Zum Abschluss ihrer zweitägigen Klausur in Berlin hat die SPD-Bundestagsfraktion ein umfangreiches Beschlusspapier verabschiedet. Darin fordern die Abgeordneten weitreichende Änderungen in der Steuer- und Migrationspolitik. Im Fokus stehen dabei Reformen der Einkommens- und Erbschaftssteuer sowie ein stärker auf Integration ausgerichtetes Bleiberecht für Zugewanderte.
Ungleichheit abbauen – Erbschaftssteuer anpassen
Die SPD will laut Beschlusspapier soziale Ungleichheiten stärker bekämpfen und bestehende Gerechtigkeitslücken schließen. Insbesondere bei der Erbschaftssteuer sieht die Fraktion Reformbedarf. Große Vermögen sollen stärker zur Finanzierung des Gemeinwesens beitragen, während kleinere Erbschaften geschont werden sollen. Konkrete Vorschläge, wie die Steuer künftig gestaltet werden könnte, will die Fraktion zeitnah erarbeiten.
Bleiberecht bei Integration und Arbeit
Auch in der Migrationspolitik setzt die SPD-Fraktion auf neue Akzente. Wer sich an Gesetze hält und einer geregelten Arbeit nachgeht, soll dauerhaft in Deutschland bleiben dürfen – unabhängig von seinem ursprünglichen Aufenthaltsstatus. Ziel ist es, gut integrierten Menschen eine langfristige Perspektive zu bieten und so auch den Fachkräftemangel abzufedern.

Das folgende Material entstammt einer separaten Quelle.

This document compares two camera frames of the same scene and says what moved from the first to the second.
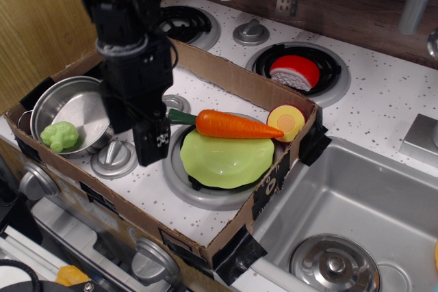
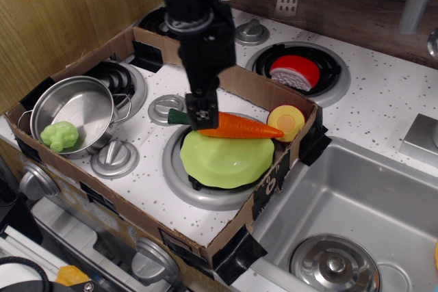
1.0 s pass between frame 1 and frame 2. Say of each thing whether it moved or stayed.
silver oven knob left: stayed
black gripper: moved
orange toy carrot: stayed
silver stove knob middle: stayed
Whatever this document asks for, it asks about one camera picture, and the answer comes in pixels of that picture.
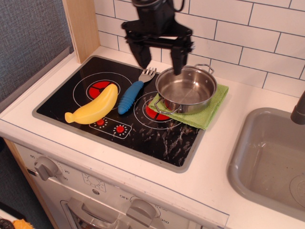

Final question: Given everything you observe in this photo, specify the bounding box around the yellow plastic banana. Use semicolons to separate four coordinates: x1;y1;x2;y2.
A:
64;84;118;125

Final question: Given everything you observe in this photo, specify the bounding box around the small steel pan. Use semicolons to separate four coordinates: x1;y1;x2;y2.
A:
154;64;217;115

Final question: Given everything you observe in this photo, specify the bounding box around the grey oven door handle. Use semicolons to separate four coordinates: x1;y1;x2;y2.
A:
67;198;130;229

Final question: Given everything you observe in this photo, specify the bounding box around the grey sink basin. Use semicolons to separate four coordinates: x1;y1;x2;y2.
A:
227;107;305;221

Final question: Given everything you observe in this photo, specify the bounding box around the grey oven knob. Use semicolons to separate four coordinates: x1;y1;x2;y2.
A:
126;199;157;227

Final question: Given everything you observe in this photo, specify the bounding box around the black toy stovetop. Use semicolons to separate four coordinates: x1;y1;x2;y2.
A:
33;56;204;173

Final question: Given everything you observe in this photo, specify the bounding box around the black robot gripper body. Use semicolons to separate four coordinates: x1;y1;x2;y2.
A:
122;6;193;52

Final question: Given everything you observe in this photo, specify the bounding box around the wooden side post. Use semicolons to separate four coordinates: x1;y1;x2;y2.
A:
62;0;100;63

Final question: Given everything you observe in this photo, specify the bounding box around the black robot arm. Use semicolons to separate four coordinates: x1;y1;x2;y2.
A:
122;0;193;75

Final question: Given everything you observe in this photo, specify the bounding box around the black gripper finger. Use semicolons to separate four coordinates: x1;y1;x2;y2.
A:
171;47;188;75
129;43;152;69

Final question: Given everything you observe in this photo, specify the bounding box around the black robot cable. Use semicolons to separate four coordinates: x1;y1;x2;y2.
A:
173;0;186;12

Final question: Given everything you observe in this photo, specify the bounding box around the blue handled toy fork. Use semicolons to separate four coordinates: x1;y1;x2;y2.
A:
118;68;157;115

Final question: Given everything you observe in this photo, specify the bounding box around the grey faucet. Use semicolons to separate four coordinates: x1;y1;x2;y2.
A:
290;92;305;125

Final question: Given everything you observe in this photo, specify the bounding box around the green folded towel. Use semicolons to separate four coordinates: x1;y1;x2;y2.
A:
148;84;229;130

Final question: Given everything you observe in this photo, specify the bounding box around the grey timer knob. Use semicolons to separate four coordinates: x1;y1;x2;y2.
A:
34;156;59;181

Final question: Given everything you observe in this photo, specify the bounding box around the yellow orange cloth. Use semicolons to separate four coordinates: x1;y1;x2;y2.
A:
12;219;34;229

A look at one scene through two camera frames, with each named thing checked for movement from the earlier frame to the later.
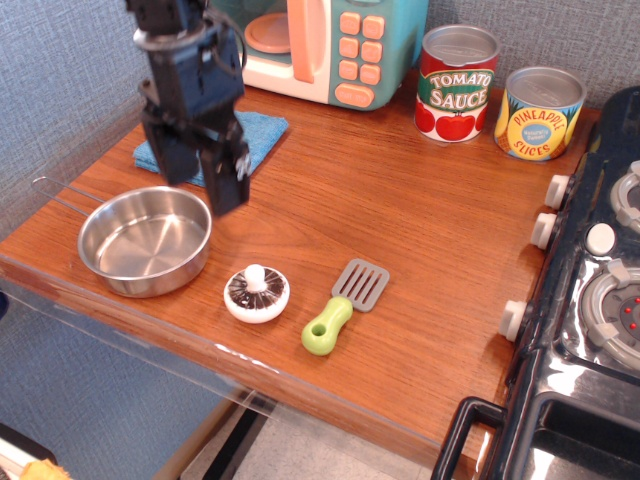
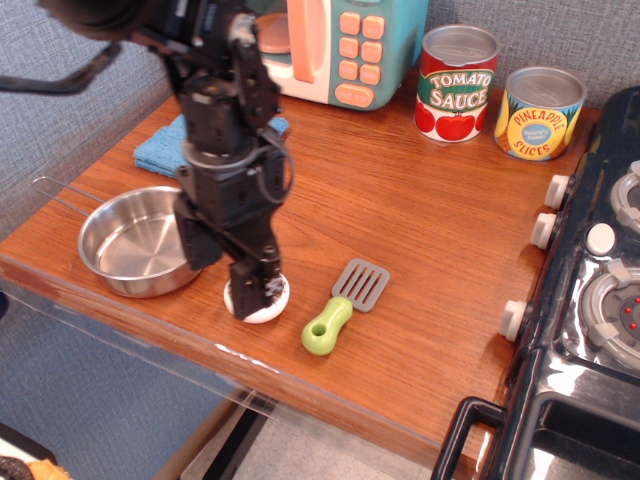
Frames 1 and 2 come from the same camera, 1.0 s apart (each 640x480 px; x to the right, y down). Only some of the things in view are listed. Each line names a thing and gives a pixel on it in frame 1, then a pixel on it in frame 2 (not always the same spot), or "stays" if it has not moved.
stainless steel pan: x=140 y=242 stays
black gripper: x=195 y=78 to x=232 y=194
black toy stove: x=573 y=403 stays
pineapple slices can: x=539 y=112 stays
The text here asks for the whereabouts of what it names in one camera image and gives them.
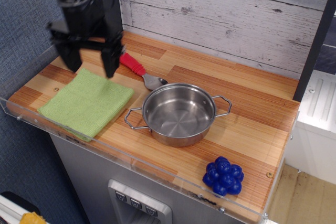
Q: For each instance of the dark right upright post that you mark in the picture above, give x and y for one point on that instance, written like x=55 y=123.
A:
x=312 y=57

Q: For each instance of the grey toy fridge cabinet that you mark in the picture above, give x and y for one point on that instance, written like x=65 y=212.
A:
x=186 y=171

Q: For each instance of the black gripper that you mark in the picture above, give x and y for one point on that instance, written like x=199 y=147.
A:
x=85 y=26

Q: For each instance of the red handled metal spoon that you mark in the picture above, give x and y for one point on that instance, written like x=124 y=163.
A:
x=151 y=82

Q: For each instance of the silver dispenser button panel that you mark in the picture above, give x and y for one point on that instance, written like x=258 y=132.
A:
x=132 y=206

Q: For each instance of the green cloth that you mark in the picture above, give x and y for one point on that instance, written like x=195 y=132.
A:
x=87 y=104

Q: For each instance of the blue toy grapes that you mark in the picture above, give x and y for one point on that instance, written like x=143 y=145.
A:
x=223 y=177

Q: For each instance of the stainless steel pot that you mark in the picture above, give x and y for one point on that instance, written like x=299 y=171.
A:
x=180 y=114

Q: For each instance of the white side cabinet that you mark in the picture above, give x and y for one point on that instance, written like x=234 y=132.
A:
x=311 y=148

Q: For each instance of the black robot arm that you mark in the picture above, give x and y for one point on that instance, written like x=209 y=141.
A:
x=90 y=24

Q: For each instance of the clear acrylic guard rail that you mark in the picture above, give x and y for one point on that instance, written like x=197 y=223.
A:
x=90 y=166

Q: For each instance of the yellow object bottom left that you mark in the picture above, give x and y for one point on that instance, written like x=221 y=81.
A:
x=32 y=218

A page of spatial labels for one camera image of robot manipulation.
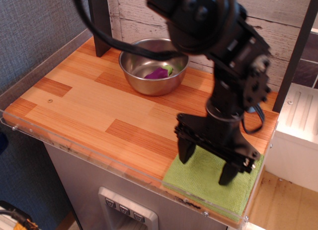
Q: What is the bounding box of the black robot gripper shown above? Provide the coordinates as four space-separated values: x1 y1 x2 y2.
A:
175 112 260 185

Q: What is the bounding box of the orange object bottom left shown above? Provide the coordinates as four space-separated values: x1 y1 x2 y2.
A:
13 220 39 230

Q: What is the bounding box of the white toy sink unit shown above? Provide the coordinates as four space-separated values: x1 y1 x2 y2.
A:
265 28 318 191

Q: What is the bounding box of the stainless steel bowl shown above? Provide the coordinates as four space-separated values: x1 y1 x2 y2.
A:
119 51 189 96

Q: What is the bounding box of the dark left frame post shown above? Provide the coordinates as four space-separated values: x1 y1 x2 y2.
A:
87 0 112 57

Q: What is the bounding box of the dark frame post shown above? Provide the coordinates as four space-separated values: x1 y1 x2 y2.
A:
272 0 318 113
87 0 112 57

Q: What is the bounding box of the grey toy fridge cabinet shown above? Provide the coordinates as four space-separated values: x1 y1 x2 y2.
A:
45 144 228 230

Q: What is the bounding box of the dark right frame post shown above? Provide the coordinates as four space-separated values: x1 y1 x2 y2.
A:
272 0 318 113

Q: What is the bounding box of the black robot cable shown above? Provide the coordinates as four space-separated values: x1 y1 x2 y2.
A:
72 0 182 61

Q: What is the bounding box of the purple toy eggplant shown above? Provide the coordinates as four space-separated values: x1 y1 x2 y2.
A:
144 65 173 79

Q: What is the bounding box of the silver dispenser button panel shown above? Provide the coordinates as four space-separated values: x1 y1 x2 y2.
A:
98 187 159 230

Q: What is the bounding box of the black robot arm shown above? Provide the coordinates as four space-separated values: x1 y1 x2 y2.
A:
146 0 270 185

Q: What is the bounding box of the green cloth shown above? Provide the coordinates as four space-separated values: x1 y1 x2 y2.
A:
163 146 264 222

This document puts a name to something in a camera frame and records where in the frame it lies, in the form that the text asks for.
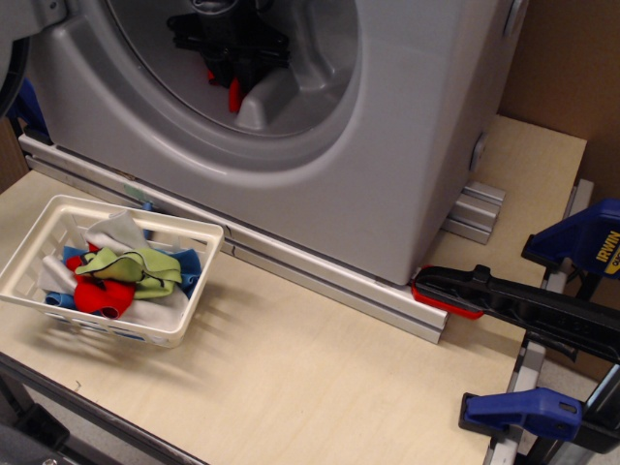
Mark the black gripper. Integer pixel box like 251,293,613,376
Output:
167,8,291,94

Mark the red cloth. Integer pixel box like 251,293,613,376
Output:
207,70,245,113
63,247,140,320

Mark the grey toy washing machine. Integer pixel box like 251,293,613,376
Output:
29,1,527,284

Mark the blue clamp behind machine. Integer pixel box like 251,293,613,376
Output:
7,77,51,145

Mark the washing machine door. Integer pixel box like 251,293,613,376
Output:
0,0,68,117

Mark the blue cloth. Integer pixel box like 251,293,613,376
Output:
37,231,202,310

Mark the grey cloth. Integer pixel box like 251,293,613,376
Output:
37,208,189,334

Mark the green cloth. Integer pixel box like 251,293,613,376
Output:
75,247,182,299

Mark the white plastic basket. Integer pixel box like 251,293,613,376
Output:
1,196,224,348

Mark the red cloth in basket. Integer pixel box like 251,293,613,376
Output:
63,247,140,320

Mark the blue Irwin clamp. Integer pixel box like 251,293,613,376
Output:
521,199,619,300

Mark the black red bar clamp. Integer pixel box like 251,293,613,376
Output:
412,264,619,364

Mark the blue clamp lower jaw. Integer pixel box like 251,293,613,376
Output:
458,387,620,455

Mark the long aluminium rail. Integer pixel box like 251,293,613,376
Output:
18,135,449,343

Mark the short aluminium rail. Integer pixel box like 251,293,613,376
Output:
442,181,506,245

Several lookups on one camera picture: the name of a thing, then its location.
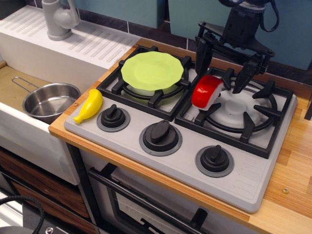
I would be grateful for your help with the white toy sink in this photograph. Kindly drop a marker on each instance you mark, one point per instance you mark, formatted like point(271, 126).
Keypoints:
point(79, 60)

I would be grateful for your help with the small steel pot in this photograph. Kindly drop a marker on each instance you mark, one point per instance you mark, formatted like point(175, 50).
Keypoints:
point(48, 102)

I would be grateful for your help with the yellow toy banana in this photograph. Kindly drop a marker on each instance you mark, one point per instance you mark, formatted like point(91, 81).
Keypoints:
point(90, 107)

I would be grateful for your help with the red white salmon sushi toy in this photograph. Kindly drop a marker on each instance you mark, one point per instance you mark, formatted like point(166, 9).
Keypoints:
point(206, 92)

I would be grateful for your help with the black stove knob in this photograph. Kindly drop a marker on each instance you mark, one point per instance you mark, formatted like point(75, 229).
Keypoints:
point(214, 161)
point(160, 139)
point(113, 119)

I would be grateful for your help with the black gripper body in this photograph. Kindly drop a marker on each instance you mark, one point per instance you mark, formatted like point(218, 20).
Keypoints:
point(236, 40)

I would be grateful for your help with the black middle stove knob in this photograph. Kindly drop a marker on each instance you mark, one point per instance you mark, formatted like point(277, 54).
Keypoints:
point(160, 139)

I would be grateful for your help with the black left burner grate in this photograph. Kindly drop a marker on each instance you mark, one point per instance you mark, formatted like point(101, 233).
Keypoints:
point(163, 103)

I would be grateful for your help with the wooden drawer front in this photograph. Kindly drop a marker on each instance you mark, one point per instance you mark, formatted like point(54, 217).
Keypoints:
point(61, 201)

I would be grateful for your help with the black left stove knob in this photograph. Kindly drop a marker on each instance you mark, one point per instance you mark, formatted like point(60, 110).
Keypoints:
point(113, 119)

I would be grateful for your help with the green plastic plate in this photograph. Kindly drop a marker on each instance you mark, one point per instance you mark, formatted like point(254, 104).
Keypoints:
point(152, 73)

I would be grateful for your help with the grey toy faucet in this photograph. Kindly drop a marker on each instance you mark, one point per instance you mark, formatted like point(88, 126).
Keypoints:
point(59, 21)

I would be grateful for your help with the grey toy stove top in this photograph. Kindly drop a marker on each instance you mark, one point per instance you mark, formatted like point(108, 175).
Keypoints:
point(244, 187)

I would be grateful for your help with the black right stove knob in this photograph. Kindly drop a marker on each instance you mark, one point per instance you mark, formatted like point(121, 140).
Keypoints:
point(214, 161)

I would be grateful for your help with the toy oven door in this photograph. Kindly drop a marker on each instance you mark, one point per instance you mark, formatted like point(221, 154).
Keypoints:
point(140, 207)

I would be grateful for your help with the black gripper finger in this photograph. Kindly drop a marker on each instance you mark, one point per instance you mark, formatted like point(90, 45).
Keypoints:
point(204, 56)
point(249, 70)

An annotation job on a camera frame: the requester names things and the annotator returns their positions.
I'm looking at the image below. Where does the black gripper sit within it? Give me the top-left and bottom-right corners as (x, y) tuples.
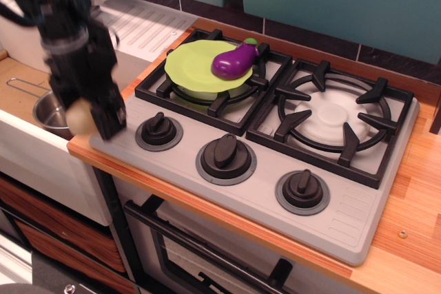
(43, 20), (127, 140)

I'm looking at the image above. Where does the beige toy potato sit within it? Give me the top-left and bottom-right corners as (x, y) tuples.
(65, 98), (96, 136)

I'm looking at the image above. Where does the purple toy eggplant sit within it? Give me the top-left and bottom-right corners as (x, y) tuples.
(211, 38), (259, 81)

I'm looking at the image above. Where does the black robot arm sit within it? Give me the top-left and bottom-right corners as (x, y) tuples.
(1, 0), (126, 140)

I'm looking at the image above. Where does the small steel pot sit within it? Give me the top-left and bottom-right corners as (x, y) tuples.
(6, 78), (73, 140)

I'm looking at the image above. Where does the white toy sink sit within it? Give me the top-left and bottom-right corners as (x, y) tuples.
(1, 0), (196, 225)

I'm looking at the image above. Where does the lime green plate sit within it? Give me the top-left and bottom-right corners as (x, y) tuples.
(165, 40), (253, 93)

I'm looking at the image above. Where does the left black burner grate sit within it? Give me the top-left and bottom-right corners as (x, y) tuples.
(135, 29), (293, 136)

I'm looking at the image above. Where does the black burner grate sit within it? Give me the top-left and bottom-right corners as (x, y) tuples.
(247, 59), (415, 189)
(135, 29), (293, 136)

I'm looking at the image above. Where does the left black stove knob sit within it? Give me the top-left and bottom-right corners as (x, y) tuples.
(135, 112), (183, 152)

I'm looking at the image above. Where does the black stove knob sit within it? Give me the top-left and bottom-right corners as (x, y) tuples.
(275, 169), (331, 216)
(196, 134), (257, 186)
(135, 112), (183, 152)

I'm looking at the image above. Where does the upper wooden drawer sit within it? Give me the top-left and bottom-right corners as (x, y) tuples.
(1, 174), (118, 260)

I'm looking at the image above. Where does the wooden drawer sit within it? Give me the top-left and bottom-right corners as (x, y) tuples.
(1, 174), (118, 260)
(16, 220), (136, 294)

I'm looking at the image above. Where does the middle black stove knob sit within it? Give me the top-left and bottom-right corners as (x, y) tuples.
(196, 134), (257, 186)

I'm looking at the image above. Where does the lower wooden drawer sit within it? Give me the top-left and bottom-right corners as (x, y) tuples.
(16, 220), (136, 294)

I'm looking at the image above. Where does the toy oven door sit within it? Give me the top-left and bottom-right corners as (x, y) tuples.
(114, 178), (354, 293)

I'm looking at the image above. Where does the grey toy stove top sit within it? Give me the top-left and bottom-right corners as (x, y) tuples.
(90, 59), (419, 267)

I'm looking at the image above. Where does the right black stove knob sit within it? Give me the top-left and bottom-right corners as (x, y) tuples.
(275, 169), (331, 216)

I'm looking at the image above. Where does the right white burner cap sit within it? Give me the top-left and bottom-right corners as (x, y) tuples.
(293, 81), (382, 146)

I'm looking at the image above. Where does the right black burner grate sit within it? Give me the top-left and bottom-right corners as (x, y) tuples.
(247, 59), (415, 189)

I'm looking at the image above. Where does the black oven door handle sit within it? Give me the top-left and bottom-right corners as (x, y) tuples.
(124, 200), (292, 293)

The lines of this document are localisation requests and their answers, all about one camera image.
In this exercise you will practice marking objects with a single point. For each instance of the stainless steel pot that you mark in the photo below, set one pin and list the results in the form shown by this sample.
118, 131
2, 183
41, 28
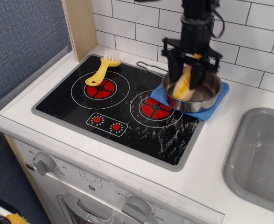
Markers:
179, 96

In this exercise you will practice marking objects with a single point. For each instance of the blue microfiber cloth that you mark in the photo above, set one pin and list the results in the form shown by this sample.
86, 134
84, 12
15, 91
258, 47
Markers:
204, 101

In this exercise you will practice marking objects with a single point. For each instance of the grey sink basin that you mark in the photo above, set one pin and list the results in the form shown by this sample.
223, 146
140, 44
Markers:
249, 168

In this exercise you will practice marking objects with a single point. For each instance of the yellow toy bread loaf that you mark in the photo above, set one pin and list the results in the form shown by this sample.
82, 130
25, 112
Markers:
182, 89

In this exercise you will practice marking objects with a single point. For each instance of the yellow object bottom left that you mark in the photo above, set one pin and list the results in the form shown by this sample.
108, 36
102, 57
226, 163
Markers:
16, 219

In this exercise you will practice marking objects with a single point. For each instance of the white toy oven front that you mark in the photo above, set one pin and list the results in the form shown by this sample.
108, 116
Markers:
75, 196

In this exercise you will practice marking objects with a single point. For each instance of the right grey oven knob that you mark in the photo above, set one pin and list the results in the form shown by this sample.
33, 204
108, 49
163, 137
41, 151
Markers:
136, 207

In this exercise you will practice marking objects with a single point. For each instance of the left grey oven knob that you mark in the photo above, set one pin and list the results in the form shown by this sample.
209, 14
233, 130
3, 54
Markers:
43, 163

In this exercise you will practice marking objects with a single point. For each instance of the yellow dish brush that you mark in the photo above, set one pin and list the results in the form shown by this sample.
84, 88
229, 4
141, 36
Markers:
110, 59

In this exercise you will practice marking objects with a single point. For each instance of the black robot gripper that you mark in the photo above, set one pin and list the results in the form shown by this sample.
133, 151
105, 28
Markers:
195, 39

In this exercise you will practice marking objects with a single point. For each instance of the black toy stovetop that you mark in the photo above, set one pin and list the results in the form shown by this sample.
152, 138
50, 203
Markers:
121, 113

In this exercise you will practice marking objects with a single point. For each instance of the grey oven knob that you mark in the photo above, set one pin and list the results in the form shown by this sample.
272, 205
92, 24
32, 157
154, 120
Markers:
43, 163
136, 207

Fraktionsvorsitz zieht positive Bilanz
Zum Abschluss der Klausur zeigte sich die Fraktionsführung zufrieden. Mit dem Papier sende man „ein deutliches Signal für mehr Gerechtigkeit und Zusammenhalt“, hieß es. Die Vorschläge dürften in den kommenden Wochen in Koalitionsgesprächen und politischen Debatten eine zentrale Rolle spielen.